- **Exercise brief**: Among the records, how many lines carry the string "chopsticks"? Give that number with nothing added.

Collected data entries
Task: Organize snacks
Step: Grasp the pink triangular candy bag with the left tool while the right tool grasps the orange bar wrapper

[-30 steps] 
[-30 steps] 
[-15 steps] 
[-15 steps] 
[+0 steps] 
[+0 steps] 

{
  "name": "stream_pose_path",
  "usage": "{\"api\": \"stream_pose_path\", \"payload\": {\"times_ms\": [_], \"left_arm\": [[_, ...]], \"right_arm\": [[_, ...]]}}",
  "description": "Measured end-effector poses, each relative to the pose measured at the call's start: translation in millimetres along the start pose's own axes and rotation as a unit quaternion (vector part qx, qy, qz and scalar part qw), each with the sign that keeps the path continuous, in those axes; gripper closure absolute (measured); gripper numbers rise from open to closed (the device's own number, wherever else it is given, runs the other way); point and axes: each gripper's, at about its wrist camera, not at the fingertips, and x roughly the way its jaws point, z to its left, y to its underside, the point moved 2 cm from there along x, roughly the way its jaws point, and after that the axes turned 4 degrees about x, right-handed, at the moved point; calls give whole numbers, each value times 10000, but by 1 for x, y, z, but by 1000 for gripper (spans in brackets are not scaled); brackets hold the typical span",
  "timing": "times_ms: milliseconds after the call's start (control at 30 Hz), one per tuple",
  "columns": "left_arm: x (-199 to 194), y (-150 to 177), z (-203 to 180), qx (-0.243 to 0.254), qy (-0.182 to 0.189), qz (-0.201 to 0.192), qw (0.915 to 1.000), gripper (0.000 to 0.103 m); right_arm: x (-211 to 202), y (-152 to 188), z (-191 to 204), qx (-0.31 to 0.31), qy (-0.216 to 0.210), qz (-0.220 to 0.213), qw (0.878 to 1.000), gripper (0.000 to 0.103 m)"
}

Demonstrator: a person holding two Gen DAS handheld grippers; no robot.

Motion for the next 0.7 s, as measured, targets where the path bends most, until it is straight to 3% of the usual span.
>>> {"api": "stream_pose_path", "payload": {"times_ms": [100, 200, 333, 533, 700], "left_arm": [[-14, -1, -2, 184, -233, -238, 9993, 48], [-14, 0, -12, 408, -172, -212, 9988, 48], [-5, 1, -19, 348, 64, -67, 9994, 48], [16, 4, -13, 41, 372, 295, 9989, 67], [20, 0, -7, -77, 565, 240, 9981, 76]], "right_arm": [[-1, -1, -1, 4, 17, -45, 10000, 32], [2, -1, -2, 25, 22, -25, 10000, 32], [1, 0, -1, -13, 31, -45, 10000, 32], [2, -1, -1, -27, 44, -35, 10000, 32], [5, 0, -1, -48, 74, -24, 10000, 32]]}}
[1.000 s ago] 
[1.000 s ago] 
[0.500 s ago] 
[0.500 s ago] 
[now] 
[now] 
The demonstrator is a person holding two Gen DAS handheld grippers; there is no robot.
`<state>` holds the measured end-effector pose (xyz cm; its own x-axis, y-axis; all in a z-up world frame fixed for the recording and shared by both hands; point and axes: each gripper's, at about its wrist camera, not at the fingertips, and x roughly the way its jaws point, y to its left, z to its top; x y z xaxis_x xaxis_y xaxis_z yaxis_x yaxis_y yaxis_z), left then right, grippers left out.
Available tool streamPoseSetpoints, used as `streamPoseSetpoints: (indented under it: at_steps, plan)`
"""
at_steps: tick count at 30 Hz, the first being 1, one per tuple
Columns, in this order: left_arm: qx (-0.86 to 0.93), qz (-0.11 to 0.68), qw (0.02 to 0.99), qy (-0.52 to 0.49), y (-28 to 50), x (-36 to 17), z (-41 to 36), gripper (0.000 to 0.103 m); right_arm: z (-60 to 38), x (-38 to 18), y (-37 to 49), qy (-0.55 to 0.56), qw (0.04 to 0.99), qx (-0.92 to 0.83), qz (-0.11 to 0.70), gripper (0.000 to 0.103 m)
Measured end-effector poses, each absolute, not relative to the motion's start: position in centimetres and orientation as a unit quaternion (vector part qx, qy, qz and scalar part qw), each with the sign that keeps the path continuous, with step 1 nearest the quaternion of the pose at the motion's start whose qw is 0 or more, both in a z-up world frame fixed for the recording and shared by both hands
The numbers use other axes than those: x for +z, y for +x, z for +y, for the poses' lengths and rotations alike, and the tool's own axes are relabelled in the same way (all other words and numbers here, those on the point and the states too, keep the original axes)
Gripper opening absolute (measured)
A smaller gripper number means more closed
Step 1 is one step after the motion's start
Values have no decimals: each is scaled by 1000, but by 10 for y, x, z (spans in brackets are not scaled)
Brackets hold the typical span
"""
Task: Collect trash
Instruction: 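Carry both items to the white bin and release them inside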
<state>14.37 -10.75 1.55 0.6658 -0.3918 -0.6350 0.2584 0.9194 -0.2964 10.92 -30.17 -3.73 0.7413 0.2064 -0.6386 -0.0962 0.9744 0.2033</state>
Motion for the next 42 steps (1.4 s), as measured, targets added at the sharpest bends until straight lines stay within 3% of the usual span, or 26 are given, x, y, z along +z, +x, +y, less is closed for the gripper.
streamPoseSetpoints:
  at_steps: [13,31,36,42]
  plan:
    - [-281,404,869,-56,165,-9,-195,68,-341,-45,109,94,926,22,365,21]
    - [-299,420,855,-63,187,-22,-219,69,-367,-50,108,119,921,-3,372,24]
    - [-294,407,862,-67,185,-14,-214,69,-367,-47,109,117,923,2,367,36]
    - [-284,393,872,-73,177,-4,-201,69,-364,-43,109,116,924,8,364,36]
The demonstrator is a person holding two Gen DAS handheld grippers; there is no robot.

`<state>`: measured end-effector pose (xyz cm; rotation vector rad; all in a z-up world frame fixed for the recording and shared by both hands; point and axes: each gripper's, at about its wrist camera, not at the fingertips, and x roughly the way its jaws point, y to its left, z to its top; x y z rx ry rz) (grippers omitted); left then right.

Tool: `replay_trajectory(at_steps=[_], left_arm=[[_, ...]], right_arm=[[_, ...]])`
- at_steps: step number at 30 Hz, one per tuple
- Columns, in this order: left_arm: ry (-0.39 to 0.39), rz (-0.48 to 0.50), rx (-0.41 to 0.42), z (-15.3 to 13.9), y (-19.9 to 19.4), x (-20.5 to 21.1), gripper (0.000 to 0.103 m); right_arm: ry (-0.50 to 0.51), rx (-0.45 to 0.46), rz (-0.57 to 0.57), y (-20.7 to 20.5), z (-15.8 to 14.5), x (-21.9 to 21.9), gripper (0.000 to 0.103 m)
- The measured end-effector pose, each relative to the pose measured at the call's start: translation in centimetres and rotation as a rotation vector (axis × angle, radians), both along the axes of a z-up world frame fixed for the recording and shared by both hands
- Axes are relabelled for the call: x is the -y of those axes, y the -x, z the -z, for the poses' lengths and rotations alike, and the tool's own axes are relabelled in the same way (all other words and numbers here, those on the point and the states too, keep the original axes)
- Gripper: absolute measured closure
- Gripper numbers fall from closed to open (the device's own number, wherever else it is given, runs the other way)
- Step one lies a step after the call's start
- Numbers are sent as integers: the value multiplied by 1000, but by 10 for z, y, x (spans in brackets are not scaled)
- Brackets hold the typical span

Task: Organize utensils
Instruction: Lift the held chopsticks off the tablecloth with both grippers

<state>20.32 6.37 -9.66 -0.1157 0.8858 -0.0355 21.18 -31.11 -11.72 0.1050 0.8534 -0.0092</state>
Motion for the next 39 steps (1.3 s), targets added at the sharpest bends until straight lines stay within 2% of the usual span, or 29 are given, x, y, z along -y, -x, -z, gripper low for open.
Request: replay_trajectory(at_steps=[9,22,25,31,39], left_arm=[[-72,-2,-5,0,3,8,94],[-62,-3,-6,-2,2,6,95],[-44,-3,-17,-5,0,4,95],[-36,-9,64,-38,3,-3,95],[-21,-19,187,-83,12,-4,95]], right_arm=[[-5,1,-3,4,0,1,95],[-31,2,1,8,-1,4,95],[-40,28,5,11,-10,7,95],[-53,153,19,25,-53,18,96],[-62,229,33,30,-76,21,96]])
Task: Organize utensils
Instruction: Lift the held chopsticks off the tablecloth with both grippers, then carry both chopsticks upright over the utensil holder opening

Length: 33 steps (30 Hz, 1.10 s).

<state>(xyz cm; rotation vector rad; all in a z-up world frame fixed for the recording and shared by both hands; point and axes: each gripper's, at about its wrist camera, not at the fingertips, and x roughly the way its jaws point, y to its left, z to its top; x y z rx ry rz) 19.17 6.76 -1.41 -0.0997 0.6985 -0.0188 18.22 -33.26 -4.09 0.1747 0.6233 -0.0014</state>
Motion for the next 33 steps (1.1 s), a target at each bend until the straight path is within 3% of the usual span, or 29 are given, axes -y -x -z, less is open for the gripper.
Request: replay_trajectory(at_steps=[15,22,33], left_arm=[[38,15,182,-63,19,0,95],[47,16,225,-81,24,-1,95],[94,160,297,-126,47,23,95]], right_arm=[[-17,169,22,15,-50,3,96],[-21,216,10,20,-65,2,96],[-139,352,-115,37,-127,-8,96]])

- **Written solution**: 2